Our Father Who Art in the Tree
- Cover of Penguin Australia's first edition
- Author: Judy Pascoe
- Language: English
- Publisher: Penguin Books Australia
- Publication date: 2002
- Publication place: Australia
- Pages: 168
- ISBN: 0143000659

= Our Father Who Art in the Tree =

Novel by Judy Pascoe

Our Father Who Art in the Tree is a 2002 debut novel by Australian writer Judy Pascoe.

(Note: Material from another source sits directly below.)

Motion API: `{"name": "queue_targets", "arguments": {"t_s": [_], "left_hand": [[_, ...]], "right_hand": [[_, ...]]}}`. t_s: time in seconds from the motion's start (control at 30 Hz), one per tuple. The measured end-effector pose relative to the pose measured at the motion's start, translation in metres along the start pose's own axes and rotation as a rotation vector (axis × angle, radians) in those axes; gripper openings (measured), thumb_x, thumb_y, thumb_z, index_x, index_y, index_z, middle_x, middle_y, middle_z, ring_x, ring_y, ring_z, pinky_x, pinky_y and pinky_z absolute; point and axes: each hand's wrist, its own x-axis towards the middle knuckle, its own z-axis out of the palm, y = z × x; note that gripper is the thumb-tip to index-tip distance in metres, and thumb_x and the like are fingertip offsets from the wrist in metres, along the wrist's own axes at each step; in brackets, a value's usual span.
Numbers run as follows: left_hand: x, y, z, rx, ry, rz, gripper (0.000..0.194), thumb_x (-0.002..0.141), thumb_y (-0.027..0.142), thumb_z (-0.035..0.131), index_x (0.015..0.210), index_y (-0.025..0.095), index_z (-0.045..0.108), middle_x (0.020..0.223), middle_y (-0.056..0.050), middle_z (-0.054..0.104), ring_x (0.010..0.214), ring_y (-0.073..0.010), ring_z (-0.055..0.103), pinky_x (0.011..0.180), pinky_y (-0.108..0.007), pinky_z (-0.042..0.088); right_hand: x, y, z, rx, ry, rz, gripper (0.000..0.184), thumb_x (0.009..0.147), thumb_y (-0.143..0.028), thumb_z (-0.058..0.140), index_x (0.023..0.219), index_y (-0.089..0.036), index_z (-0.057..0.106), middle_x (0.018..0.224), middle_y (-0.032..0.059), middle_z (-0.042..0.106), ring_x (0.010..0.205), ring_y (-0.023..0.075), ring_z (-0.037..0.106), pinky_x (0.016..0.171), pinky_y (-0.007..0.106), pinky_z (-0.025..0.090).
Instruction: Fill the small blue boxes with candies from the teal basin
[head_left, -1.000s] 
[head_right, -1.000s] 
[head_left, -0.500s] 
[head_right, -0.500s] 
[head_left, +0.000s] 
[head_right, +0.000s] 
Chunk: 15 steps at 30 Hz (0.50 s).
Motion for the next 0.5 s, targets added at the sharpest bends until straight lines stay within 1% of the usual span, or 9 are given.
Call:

It is written from the perspective of 10-year-old Simone who believes her late father is living in the tree in her backyard.

The novel was reissued as Our Father Who Art in a Tree in the United States and Canada; and after the 2010 film adaptation directed by Julie Bertuccelli, it was reprinted as The Tree by Murdoch Books.

==Translations==
- Japanese: "Papa no Ki (パパの木)" (2002)
- Traditional Chinese: "Shu Shang de Fuqin (樹上的父親)" (2003)
- German: "Erzähl mir, großer Baum..." (2003)
- French: "L'arbre du père" (2003)
- Swedish: "Fader vår som bor i trädet" (2004)
- Czech: "Strom: v koruně naděje, v kořenech smutek" (2011)
- Italian: "L'albero: una favola vera" (2011)
- Simplified Chinese: "Shu Shang de Shouhu Tianshi (树上的守护天使)" (2015)

== Film adaptation ==
Our Father Who Art in the Tree has been adapted into a 2010 feature film entitled The Tree by writer/director Julie Bertuccelli and stars Charlotte Gainsbourg. It was filmed in Boonah, Queensland and is an official French/Australian co-production between Les Films du Poisson and Taylor Media, with Yaël Fogiel and Sue Taylor (Producer) as co-producers. The film was shown at the Chicago International Film Festival.